With the $text 'version
(apostrophe intended) I get
echo strpos($text, "r"); // Returns 7.
echo strpos($text, "version"); // Returns null.
I suspect that I need to convert either the needle or the haystack into the same format.
Any ideas?
Update after cmbuckley's answer.
$var = iconv('UTF-16LE', 'UTF-8', $fields[0]);
// Returns Notice: iconv(): Detected an incomplete multibyte character in ...input string in
So I checked the existing encoding and find
echo mb_detect_encoding($fields[0], mb_detect_order(), false); // Returns 'ASCII'.

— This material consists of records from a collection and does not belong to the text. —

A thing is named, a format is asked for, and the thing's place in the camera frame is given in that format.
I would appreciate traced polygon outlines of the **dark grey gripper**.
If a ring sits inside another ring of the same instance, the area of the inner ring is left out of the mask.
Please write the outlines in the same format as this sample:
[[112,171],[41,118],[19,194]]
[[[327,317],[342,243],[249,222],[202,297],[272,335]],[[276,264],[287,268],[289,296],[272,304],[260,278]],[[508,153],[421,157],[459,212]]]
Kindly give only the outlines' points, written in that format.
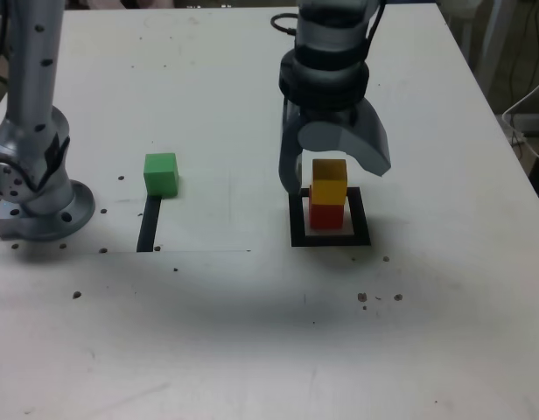
[[303,149],[344,152],[379,177],[391,168],[386,130],[367,100],[341,111],[310,110],[284,101],[278,173],[288,194],[301,190]]

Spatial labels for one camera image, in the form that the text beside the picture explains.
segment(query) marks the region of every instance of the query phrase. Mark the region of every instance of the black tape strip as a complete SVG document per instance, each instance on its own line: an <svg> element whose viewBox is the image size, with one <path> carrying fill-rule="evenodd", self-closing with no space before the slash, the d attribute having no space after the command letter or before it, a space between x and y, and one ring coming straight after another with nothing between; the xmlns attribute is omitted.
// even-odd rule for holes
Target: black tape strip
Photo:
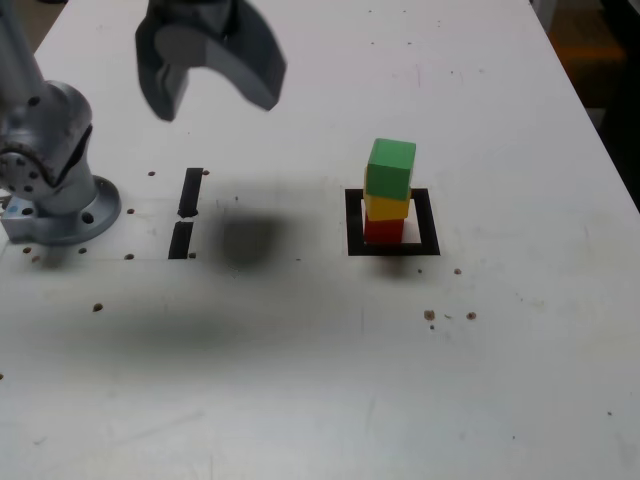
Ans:
<svg viewBox="0 0 640 480"><path fill-rule="evenodd" d="M187 168L180 197L178 215L182 218L195 217L198 214L198 195L202 183L202 168Z"/></svg>
<svg viewBox="0 0 640 480"><path fill-rule="evenodd" d="M416 208L420 243L396 245L367 245L364 243L362 225L362 189L345 190L347 215L347 250L349 256L369 257L412 257L418 255L440 255L431 201L426 188L411 190L411 198Z"/></svg>
<svg viewBox="0 0 640 480"><path fill-rule="evenodd" d="M169 260L186 260L188 258L192 231L193 222L176 222L169 247Z"/></svg>
<svg viewBox="0 0 640 480"><path fill-rule="evenodd" d="M429 191L426 188L415 188L411 191L411 198L413 198L413 204L416 207L420 241L422 242L422 247L428 252L424 255L440 255L440 246L438 245L438 235L436 234L436 223L433 220Z"/></svg>

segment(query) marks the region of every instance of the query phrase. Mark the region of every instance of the green cube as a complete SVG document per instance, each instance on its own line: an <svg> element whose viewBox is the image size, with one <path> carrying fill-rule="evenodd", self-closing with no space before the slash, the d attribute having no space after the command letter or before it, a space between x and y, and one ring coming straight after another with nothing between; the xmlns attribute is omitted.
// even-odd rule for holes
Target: green cube
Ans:
<svg viewBox="0 0 640 480"><path fill-rule="evenodd" d="M416 144L377 138L367 167L366 193L406 200L411 185Z"/></svg>

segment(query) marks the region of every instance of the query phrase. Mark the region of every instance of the white tabletop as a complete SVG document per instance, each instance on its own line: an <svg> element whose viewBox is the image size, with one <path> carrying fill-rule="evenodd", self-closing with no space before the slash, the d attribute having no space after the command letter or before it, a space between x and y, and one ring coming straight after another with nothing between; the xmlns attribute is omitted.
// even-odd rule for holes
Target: white tabletop
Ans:
<svg viewBox="0 0 640 480"><path fill-rule="evenodd" d="M640 221L529 1L257 7L289 65L270 113L197 71L156 120L144 0L71 1L38 51L135 214L4 241L0 478L639 478ZM418 145L440 257L347 256L376 137ZM188 167L197 258L169 261ZM268 268L220 261L221 216L284 226Z"/></svg>

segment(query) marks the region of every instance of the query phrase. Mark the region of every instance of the stacked blocks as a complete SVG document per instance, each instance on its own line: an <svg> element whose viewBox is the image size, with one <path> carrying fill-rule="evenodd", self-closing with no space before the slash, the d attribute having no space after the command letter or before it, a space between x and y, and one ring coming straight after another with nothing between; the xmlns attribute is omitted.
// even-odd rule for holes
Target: stacked blocks
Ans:
<svg viewBox="0 0 640 480"><path fill-rule="evenodd" d="M365 170L365 243L401 243L409 216L414 143L376 139Z"/></svg>

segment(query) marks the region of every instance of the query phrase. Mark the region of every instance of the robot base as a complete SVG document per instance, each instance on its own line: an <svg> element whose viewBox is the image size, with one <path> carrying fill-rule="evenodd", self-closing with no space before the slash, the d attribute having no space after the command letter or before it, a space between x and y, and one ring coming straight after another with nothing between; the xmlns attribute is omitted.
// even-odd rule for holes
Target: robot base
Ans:
<svg viewBox="0 0 640 480"><path fill-rule="evenodd" d="M118 189L109 180L94 176L97 195L82 210L60 216L38 216L33 202L13 197L2 215L2 225L13 243L73 245L107 230L120 214Z"/></svg>

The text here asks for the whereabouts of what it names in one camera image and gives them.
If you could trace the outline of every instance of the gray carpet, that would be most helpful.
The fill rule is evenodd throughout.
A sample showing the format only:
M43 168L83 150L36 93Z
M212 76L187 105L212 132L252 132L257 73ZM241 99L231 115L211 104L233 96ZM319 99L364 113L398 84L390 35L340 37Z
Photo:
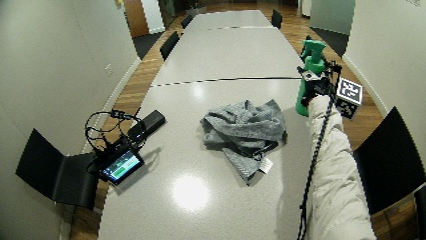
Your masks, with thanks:
M134 38L134 44L135 44L138 56L140 57L140 59L143 59L146 57L149 49L152 48L156 41L161 37L161 34L163 34L163 32L155 33L155 34L148 34L142 37Z
M349 41L349 35L332 32L328 30L323 30L320 28L311 28L319 36L323 38L323 40L327 42L327 44L331 46L331 48L335 50L337 55L340 57L344 56L347 52L347 46Z

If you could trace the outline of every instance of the green spray bottle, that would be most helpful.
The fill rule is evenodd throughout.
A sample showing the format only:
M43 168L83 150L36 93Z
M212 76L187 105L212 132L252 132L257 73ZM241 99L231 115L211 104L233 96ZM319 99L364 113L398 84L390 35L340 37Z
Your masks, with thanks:
M323 50L327 45L317 40L305 40L304 41L304 52L301 54L301 58L305 59L305 67L307 71L312 71L319 76L325 70L325 62L323 60ZM305 93L305 84L307 80L303 78L301 85L299 89L299 96L296 101L296 111L303 116L308 116L308 108L303 105L301 99Z

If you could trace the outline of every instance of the small screen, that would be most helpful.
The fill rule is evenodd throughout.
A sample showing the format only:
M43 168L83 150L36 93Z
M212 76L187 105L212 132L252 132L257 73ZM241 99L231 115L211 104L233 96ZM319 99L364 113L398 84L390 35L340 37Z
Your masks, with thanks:
M140 160L130 150L122 157L103 170L103 174L108 177L112 183L119 183L138 167L142 166Z

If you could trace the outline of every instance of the office chair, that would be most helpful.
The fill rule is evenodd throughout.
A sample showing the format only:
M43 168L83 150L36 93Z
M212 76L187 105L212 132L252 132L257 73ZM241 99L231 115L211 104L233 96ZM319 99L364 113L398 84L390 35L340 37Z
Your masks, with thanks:
M179 35L177 35L177 32L175 31L160 48L160 53L161 53L164 61L168 59L169 54L172 52L177 42L179 42Z
M271 23L276 28L281 29L283 16L276 9L272 12Z
M64 156L34 129L16 175L50 199L94 210L98 178L87 172L94 154Z
M425 169L410 132L394 107L355 151L369 212L373 215L425 183Z
M193 19L192 15L188 15L188 16L184 18L184 20L181 21L181 25L183 25L183 28L184 28L184 29L187 28L187 26L188 26L188 24L191 23L192 19Z
M414 193L418 237L426 239L426 185Z

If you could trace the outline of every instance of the crumpled gray fabric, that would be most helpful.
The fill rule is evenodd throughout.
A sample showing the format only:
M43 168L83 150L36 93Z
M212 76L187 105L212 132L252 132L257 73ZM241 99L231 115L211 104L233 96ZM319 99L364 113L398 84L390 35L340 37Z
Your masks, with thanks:
M241 178L248 183L260 169L257 150L272 141L280 141L285 133L284 116L279 104L271 100L255 107L251 101L209 110L201 119L204 145L223 150Z

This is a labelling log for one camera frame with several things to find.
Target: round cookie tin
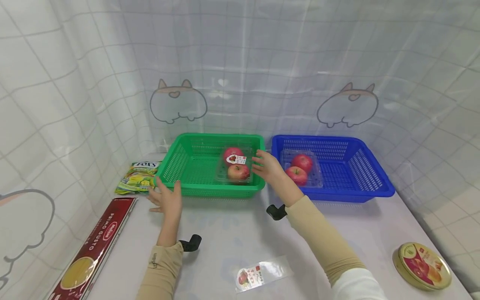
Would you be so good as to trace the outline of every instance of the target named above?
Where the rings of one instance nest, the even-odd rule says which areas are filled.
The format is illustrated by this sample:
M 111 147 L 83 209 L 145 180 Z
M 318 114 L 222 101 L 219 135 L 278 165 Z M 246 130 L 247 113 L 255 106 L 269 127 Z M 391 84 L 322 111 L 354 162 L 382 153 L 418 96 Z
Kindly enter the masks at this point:
M 393 253 L 396 270 L 411 285 L 426 291 L 450 285 L 452 275 L 446 262 L 430 248 L 415 242 L 405 243 Z

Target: white backdrop
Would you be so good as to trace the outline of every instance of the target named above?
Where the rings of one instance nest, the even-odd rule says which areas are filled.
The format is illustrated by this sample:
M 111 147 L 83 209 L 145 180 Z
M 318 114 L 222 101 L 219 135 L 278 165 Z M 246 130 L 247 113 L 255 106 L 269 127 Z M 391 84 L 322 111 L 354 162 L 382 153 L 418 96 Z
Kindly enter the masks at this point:
M 46 293 L 127 165 L 183 132 L 361 138 L 480 291 L 478 7 L 0 0 L 0 214 L 43 212 L 0 247 L 0 299 Z

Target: human hand
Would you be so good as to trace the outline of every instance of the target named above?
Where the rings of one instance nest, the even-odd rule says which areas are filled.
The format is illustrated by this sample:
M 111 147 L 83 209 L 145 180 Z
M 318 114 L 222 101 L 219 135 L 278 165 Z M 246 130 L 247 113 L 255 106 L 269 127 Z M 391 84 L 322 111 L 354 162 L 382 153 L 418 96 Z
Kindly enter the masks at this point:
M 303 197 L 303 192 L 283 171 L 282 166 L 273 155 L 257 150 L 257 156 L 252 157 L 252 160 L 261 166 L 253 164 L 252 172 L 270 184 L 287 207 L 292 206 Z
M 151 187 L 148 188 L 147 199 L 157 207 L 150 208 L 151 212 L 163 213 L 165 219 L 174 221 L 179 220 L 182 210 L 181 186 L 180 180 L 175 183 L 173 192 L 162 183 L 160 177 L 156 177 L 156 184 L 161 193 L 156 192 Z
M 261 164 L 261 166 L 253 164 L 252 172 L 262 177 L 268 184 L 273 185 L 286 175 L 282 166 L 273 155 L 260 149 L 257 150 L 256 155 L 258 157 L 252 157 L 252 160 Z

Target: price label
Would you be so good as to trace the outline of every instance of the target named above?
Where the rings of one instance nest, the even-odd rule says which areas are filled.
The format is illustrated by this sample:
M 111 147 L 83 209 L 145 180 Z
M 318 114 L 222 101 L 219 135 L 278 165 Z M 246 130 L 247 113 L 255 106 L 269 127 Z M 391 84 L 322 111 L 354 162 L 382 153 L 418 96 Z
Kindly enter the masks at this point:
M 236 154 L 232 154 L 229 157 L 227 157 L 227 162 L 231 164 L 245 165 L 246 161 L 247 161 L 246 156 L 239 156 Z

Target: black handle
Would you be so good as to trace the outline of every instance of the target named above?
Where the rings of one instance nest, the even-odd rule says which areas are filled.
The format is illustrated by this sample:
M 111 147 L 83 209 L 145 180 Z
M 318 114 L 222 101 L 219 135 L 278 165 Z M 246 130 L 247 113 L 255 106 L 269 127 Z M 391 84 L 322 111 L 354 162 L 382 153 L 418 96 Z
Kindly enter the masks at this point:
M 190 241 L 179 240 L 183 247 L 183 252 L 193 252 L 197 251 L 200 243 L 202 242 L 202 237 L 198 234 L 192 235 Z
M 267 214 L 269 214 L 273 220 L 278 221 L 283 219 L 287 215 L 285 211 L 285 204 L 282 205 L 280 208 L 277 208 L 275 205 L 270 205 L 267 207 Z

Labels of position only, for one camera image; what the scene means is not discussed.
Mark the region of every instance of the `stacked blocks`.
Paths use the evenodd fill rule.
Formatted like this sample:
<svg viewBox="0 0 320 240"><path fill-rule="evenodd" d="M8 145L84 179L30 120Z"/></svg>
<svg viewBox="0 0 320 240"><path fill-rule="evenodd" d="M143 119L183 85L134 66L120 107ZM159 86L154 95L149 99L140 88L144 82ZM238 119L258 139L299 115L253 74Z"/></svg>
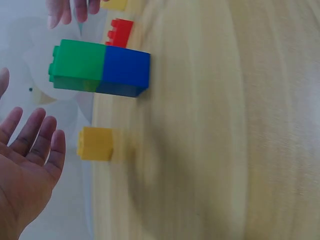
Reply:
<svg viewBox="0 0 320 240"><path fill-rule="evenodd" d="M113 30L108 32L109 41L105 44L109 46L126 48L130 32L134 22L116 18L111 21Z"/></svg>
<svg viewBox="0 0 320 240"><path fill-rule="evenodd" d="M150 54L62 39L49 67L56 89L137 97L149 87Z"/></svg>
<svg viewBox="0 0 320 240"><path fill-rule="evenodd" d="M100 7L103 9L124 11L127 6L127 0L109 0L100 1Z"/></svg>
<svg viewBox="0 0 320 240"><path fill-rule="evenodd" d="M77 155L82 160L110 161L114 151L110 128L84 127L79 132Z"/></svg>

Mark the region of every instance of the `human hand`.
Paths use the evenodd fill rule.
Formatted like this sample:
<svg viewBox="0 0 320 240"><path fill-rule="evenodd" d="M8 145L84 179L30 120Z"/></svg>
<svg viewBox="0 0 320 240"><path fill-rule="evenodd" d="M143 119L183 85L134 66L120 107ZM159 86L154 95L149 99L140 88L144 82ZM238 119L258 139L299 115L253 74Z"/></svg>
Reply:
<svg viewBox="0 0 320 240"><path fill-rule="evenodd" d="M80 23L83 23L88 18L88 11L90 14L97 14L100 9L100 0L74 0L76 18ZM48 28L55 28L61 21L63 24L71 22L70 0L46 0L46 7L48 8Z"/></svg>
<svg viewBox="0 0 320 240"><path fill-rule="evenodd" d="M0 71L0 97L8 84L9 71L4 68ZM16 107L0 124L1 240L17 240L24 228L42 212L65 162L65 134L56 130L56 119L46 117L43 108L30 115L16 140L7 146L22 113L23 110Z"/></svg>

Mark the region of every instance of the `wood grain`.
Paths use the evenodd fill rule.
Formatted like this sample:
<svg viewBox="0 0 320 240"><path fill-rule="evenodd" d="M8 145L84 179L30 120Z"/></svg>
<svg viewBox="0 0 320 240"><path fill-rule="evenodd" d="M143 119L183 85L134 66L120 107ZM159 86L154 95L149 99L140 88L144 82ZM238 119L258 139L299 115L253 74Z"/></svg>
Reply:
<svg viewBox="0 0 320 240"><path fill-rule="evenodd" d="M139 6L151 86L95 96L117 146L92 164L95 238L319 239L320 2Z"/></svg>

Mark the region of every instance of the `red block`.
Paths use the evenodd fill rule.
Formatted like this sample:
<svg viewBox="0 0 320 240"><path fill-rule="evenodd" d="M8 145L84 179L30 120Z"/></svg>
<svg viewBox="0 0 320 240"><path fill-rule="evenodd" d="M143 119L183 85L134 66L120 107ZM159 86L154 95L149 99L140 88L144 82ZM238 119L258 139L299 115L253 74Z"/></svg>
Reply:
<svg viewBox="0 0 320 240"><path fill-rule="evenodd" d="M109 41L106 41L105 45L126 48L133 25L133 21L120 18L112 20L113 30L108 32Z"/></svg>

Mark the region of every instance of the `blue block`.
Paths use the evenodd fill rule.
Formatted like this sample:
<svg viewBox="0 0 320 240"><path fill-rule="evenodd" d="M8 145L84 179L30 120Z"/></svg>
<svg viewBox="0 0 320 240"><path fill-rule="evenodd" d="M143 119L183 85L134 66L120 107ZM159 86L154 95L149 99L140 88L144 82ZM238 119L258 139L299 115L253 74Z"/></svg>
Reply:
<svg viewBox="0 0 320 240"><path fill-rule="evenodd" d="M103 74L97 93L137 97L149 87L150 54L106 46Z"/></svg>

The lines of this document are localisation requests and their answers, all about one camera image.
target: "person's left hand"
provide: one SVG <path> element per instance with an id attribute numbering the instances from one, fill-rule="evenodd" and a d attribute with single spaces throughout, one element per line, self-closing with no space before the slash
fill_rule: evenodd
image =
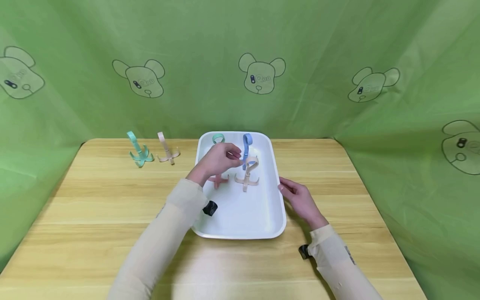
<path id="1" fill-rule="evenodd" d="M 241 150 L 232 143 L 217 143 L 187 175 L 187 179 L 204 186 L 211 176 L 242 165 Z"/>

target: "mint green hook stand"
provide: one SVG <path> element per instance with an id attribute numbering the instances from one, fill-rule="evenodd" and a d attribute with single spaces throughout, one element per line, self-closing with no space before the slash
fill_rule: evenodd
<path id="1" fill-rule="evenodd" d="M 144 144 L 144 149 L 142 150 L 140 145 L 138 144 L 137 137 L 133 132 L 129 131 L 127 132 L 128 138 L 130 139 L 130 142 L 133 144 L 135 147 L 135 150 L 138 153 L 138 156 L 133 155 L 133 153 L 130 151 L 130 156 L 135 160 L 135 164 L 141 168 L 144 166 L 145 161 L 153 161 L 153 154 L 148 151 L 147 146 Z"/>

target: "long sleeve shirt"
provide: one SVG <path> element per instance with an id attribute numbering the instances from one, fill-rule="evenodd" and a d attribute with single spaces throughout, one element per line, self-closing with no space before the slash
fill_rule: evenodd
<path id="1" fill-rule="evenodd" d="M 202 187 L 180 180 L 132 247 L 107 299 L 150 300 L 155 284 L 207 202 Z M 309 253 L 337 300 L 381 300 L 331 225 L 312 231 L 311 236 Z"/>

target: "plastic tray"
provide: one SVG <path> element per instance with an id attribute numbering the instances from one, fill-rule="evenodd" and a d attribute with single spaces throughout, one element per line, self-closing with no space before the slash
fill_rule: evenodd
<path id="1" fill-rule="evenodd" d="M 200 138 L 195 164 L 214 145 L 212 137 L 216 133 L 225 136 L 226 143 L 234 143 L 242 150 L 243 135 L 247 132 L 207 132 Z M 201 237 L 211 239 L 254 240 L 276 238 L 285 230 L 287 217 L 282 194 L 277 186 L 280 184 L 276 169 L 275 156 L 270 139 L 258 132 L 249 132 L 253 144 L 249 156 L 257 156 L 259 165 L 250 175 L 251 180 L 260 179 L 257 186 L 248 186 L 243 192 L 241 183 L 234 181 L 234 176 L 243 179 L 242 167 L 233 168 L 222 174 L 230 176 L 227 183 L 221 183 L 218 190 L 213 182 L 207 181 L 204 193 L 207 198 L 218 205 L 213 216 L 201 213 L 194 223 L 193 231 Z"/>

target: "beige hook stand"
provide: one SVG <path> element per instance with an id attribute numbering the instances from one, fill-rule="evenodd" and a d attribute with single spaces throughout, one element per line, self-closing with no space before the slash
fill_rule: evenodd
<path id="1" fill-rule="evenodd" d="M 217 174 L 213 177 L 210 177 L 208 181 L 213 181 L 213 187 L 218 190 L 218 187 L 220 186 L 221 183 L 228 182 L 230 179 L 230 175 L 227 175 L 227 179 L 222 178 L 222 174 Z"/>
<path id="2" fill-rule="evenodd" d="M 247 187 L 249 185 L 258 185 L 258 181 L 260 180 L 257 179 L 257 181 L 250 181 L 250 172 L 253 171 L 253 169 L 255 169 L 256 167 L 258 167 L 258 158 L 257 157 L 253 157 L 253 156 L 250 156 L 247 158 L 247 160 L 245 161 L 246 164 L 247 164 L 247 169 L 245 170 L 245 178 L 240 180 L 237 178 L 237 174 L 235 174 L 235 178 L 234 180 L 238 183 L 243 183 L 243 191 L 246 192 L 247 191 Z"/>
<path id="3" fill-rule="evenodd" d="M 156 157 L 158 157 L 158 160 L 161 163 L 169 160 L 170 164 L 174 165 L 175 162 L 173 161 L 173 158 L 180 155 L 180 150 L 177 147 L 177 151 L 174 154 L 170 153 L 170 149 L 168 148 L 167 141 L 165 141 L 165 136 L 163 136 L 163 132 L 158 132 L 157 134 L 158 134 L 158 139 L 160 140 L 160 142 L 163 145 L 163 148 L 165 149 L 165 153 L 167 154 L 167 157 L 159 157 L 158 155 Z"/>

This is confusing. If the string is ASCII why was I having trouble with the original strpos
function?
Update 2
The hex encoding of 'version
is 2700 5600 6500 7200 7300 6900 6f00 6e00
.
What encoding is that?
Upvotes: 2
Views: 1327
Reputation: 7287
I created a file with the hex contents you provided and managed to find a solution:
<?php
$text = file_get_contents(__DIR__.'/test');
$text = mb_convert_encoding($text, 'UTF-8', 'UTF-16LE');
var_dump(strpos($text, "r")); // int(3)
var_dump(strpos($text, "Version")); // int(1)
Contents of test
(viewed in Hex Fiend):
Version of PHP used: PHP 5.6.36
Upvotes: 1
Reputation: 42507
Even if you're using mb_strpos
, you'd need to make sure $needle
and $haystack
are the same encoding anyway.
I'd suggest you use UTF-8 as much and as soon as possible, which means that I'd convert the UTF-16LE content to UTF-8 using iconv:
$text = file_get_contents('test.txt'); // contains 'version in UTF-16LE
var_dump(strpos($text, 'r')); // 6
var_dump(strpos($text, 'version')); // false
$text = iconv('UTF-16LE', 'UTF-8', $text);
var_dump(strpos($text, 'r')); // 3
var_dump(strpos($text, 'version')); // 1
Remember to do a strict !== false
check (not null, as you mention in your post) as the file contents may start with the string version
, in which case strpos would return 0
.
Upvotes: 2